[What you should do]: Should a line in the entries below contain "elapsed", return that line.
- Opening Delimiter -
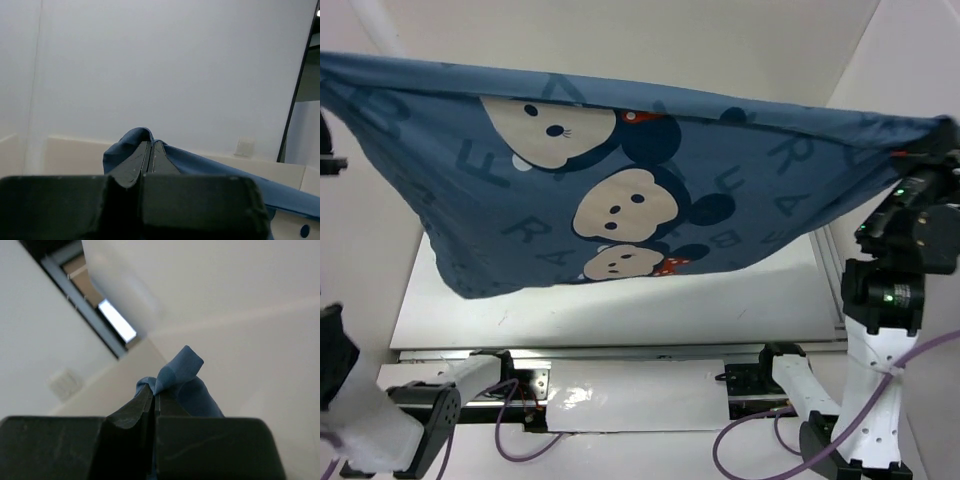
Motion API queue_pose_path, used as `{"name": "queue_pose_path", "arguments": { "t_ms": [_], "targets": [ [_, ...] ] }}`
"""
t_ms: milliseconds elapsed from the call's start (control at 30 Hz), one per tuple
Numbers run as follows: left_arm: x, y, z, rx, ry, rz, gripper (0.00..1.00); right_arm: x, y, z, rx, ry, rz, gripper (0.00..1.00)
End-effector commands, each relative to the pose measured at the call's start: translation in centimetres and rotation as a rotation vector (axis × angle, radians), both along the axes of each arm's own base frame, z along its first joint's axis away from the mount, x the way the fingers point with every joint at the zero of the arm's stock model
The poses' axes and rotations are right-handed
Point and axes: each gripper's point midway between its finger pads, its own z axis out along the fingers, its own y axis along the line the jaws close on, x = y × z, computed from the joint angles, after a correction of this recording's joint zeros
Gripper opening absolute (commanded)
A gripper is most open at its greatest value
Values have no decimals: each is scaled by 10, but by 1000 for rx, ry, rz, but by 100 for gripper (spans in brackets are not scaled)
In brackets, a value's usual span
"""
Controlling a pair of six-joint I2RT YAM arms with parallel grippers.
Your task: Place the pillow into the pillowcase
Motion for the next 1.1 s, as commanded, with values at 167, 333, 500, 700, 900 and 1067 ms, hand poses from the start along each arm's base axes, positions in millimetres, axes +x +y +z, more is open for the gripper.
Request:
{"name": "queue_pose_path", "arguments": {
  "t_ms": [167,333,500,700,900,1067],
  "targets": [
    [-144,67,33,-160,-343,323,0,-132,-39,57,-4,-29,-415,0],
    [-119,62,25,-138,-270,287,0,-135,-33,61,-21,16,-365,0],
    [-44,66,0,-177,-111,301,0,-53,-20,29,-15,204,-294,0],
    [125,64,-127,-317,233,346,0,73,22,-73,-63,444,-163,0],
    [265,59,-335,-341,653,329,0,212,41,-247,-5,718,40,0],
    [354,76,-504,-428,976,323,0,302,53,-366,38,782,291,14]
  ]
}}
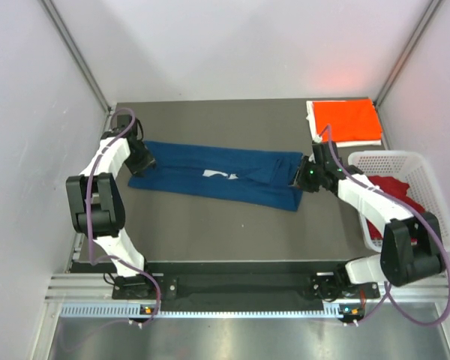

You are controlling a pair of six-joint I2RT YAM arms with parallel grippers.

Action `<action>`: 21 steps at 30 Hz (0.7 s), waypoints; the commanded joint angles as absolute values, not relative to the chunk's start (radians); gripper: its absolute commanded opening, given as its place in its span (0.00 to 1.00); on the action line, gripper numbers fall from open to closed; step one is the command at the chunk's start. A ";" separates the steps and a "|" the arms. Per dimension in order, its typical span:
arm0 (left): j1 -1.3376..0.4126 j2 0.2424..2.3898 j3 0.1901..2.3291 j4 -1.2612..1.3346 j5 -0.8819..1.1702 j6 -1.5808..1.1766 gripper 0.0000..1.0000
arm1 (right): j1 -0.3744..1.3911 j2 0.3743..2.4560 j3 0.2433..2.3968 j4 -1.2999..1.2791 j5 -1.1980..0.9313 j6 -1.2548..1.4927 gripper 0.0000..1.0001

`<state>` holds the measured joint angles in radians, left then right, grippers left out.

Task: Fold and stack the t-shirts
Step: Fold the tshirt

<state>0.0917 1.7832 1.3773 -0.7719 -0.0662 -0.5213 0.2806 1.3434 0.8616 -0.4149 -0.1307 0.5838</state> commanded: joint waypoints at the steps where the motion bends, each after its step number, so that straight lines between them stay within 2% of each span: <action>1: 0.097 1.786 1.378 -0.727 0.041 -0.503 0.48 | 0.305 1.419 0.853 -0.339 -0.214 0.626 0.27; 9: 0.097 1.862 1.408 -0.768 -0.031 -0.522 0.48 | 0.284 1.512 0.735 -0.287 -0.083 0.620 0.23; 12: 0.097 1.833 1.411 -0.759 -0.029 -0.525 0.48 | 0.285 1.481 0.791 -0.352 -0.040 0.594 0.25; 16: 0.061 1.781 1.414 -0.758 -0.009 -0.512 0.48 | 0.287 1.413 0.880 -0.448 -0.025 0.612 0.32; 21: -0.047 1.703 1.359 -0.721 0.051 -0.496 0.48 | 0.331 1.399 0.963 -0.453 -0.020 0.695 0.35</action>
<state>0.0238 1.7981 1.3739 -0.7567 0.0044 -0.5198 0.2958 1.4303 0.8883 -0.4408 -0.0448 0.6411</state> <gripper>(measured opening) 0.480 0.347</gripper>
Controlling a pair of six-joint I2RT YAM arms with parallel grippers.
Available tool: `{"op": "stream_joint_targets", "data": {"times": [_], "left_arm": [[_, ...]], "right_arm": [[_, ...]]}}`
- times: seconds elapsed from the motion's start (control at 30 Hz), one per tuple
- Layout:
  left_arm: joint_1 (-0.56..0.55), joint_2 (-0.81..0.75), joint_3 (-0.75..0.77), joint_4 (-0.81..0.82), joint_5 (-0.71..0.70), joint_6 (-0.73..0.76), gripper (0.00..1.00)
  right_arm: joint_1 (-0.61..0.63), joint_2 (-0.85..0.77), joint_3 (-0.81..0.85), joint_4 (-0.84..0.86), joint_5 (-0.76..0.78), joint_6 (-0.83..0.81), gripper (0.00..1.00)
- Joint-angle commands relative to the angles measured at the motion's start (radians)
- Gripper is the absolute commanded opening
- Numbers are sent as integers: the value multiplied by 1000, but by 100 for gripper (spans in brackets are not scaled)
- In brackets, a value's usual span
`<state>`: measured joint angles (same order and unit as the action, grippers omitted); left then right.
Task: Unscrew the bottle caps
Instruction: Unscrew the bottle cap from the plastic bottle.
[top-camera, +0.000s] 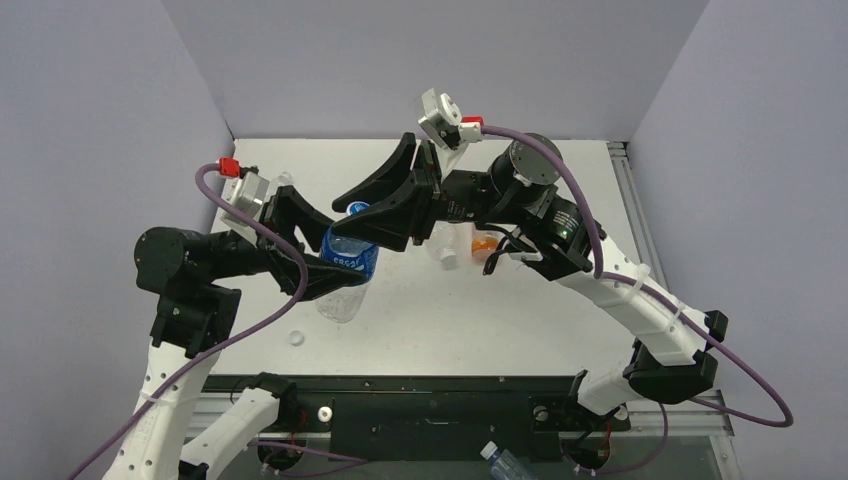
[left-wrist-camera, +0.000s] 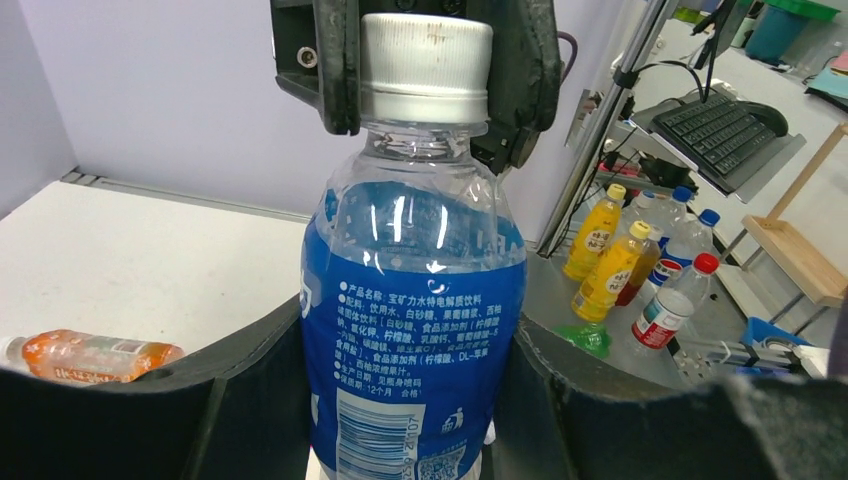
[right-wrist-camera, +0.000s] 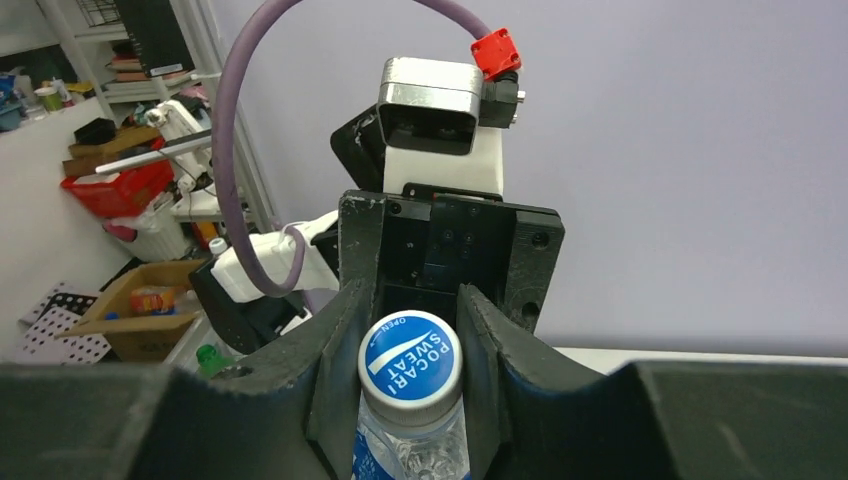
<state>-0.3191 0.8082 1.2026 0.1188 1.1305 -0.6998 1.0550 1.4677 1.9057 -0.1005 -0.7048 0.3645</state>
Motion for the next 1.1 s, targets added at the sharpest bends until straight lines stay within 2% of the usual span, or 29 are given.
{"op": "stream_joint_targets", "data": {"times": [0.0,0.03,0.07,0.1,0.13,0.2,0.33,0.4,0.53,0.6,0.93,1.07], "left_arm": [[4,5,37,17,-23,-7,3],[4,5,38,9,-34,13,3],[5,6,39,-12,-44,28,3],[5,7,39,-25,-65,62,2],[5,8,38,-49,-79,81,2],[5,8,34,-97,-136,141,2],[5,9,18,-178,-237,271,0],[3,5,8,-190,-274,316,0],[3,-1,-9,-228,-342,398,0],[2,-2,-14,-247,-368,430,0],[-31,-10,-27,-281,-426,509,0],[-42,-7,-21,-280,-432,507,0]], "right_arm": [[-16,-50,48,10,-159,2,5],[-18,-62,49,-45,-81,-30,18],[-17,-71,45,-71,-13,-45,61],[-13,-95,29,-110,142,-67,70],[-3,-105,20,-127,231,-79,77],[18,-125,14,-175,498,-102,79],[87,-111,41,-243,755,-99,81],[128,-71,109,-291,847,-104,82],[158,64,306,-439,953,-75,82],[161,106,352,-464,973,-62,81],[158,171,387,-444,953,-34,54],[141,173,369,-430,936,-11,38]]}}
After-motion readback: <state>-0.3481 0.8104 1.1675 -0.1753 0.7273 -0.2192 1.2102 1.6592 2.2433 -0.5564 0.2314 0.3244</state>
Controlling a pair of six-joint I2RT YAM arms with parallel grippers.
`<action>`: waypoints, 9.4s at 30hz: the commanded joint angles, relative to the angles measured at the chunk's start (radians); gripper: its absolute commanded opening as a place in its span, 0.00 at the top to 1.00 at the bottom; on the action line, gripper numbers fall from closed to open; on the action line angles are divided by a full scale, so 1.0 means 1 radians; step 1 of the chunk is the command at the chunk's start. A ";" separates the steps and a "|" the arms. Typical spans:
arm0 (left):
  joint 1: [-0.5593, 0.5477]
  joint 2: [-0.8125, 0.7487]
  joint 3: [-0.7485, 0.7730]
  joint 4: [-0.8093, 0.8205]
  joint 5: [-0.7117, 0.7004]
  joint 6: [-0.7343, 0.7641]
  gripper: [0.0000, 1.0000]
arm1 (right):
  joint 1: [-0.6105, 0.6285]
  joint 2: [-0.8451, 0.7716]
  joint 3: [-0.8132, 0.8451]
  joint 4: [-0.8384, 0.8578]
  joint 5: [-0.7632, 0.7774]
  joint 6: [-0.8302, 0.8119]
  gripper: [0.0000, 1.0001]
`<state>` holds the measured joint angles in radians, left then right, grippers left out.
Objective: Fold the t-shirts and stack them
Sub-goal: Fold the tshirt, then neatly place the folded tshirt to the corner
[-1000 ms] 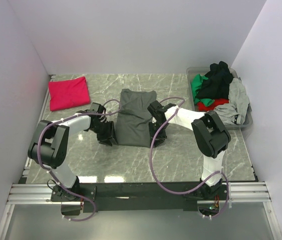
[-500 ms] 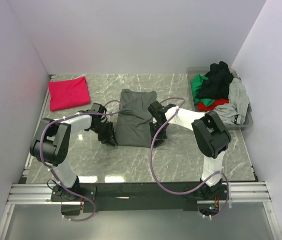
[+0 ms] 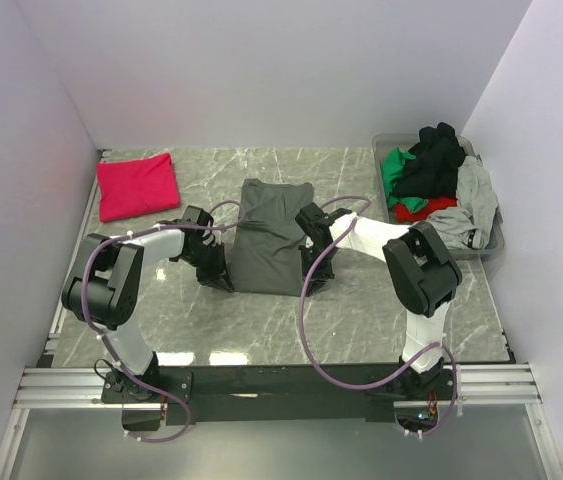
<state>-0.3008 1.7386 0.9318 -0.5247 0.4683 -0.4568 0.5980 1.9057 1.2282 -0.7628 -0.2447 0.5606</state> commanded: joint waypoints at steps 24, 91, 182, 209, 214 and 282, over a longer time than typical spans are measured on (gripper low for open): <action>-0.008 -0.260 0.047 -0.156 -0.223 -0.029 1.00 | -0.004 -0.138 0.065 -0.202 0.117 -0.011 1.00; 0.101 0.188 0.582 -0.282 -0.118 -0.077 1.00 | -0.110 0.257 0.703 -0.437 0.199 -0.139 0.94; 0.046 0.179 -0.073 0.370 -0.126 -0.154 0.42 | 0.160 0.240 0.378 -0.150 -0.036 -0.064 0.38; 0.071 0.130 0.497 -0.115 -0.577 0.073 1.00 | -0.056 -0.043 0.263 -0.184 0.044 -0.146 0.31; 0.095 0.222 0.720 -0.179 -0.637 0.130 1.00 | -0.093 -0.027 0.292 -0.205 0.041 -0.180 0.31; 0.574 0.377 1.216 -0.187 -0.427 0.314 1.00 | -0.161 0.053 0.353 -0.305 0.016 -0.324 0.32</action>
<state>0.2562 2.1605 2.1468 -0.7670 0.0219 -0.1272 0.4404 1.9694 1.5684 -1.0500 -0.2264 0.2447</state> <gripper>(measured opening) 0.039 0.681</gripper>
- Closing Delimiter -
[Answer to the exercise]:
t_ms: milliseconds elapsed from the call's start (control at 30 Hz), one per tuple
- times: seconds elapsed from the motion's start (control at 30 Hz), one per tuple

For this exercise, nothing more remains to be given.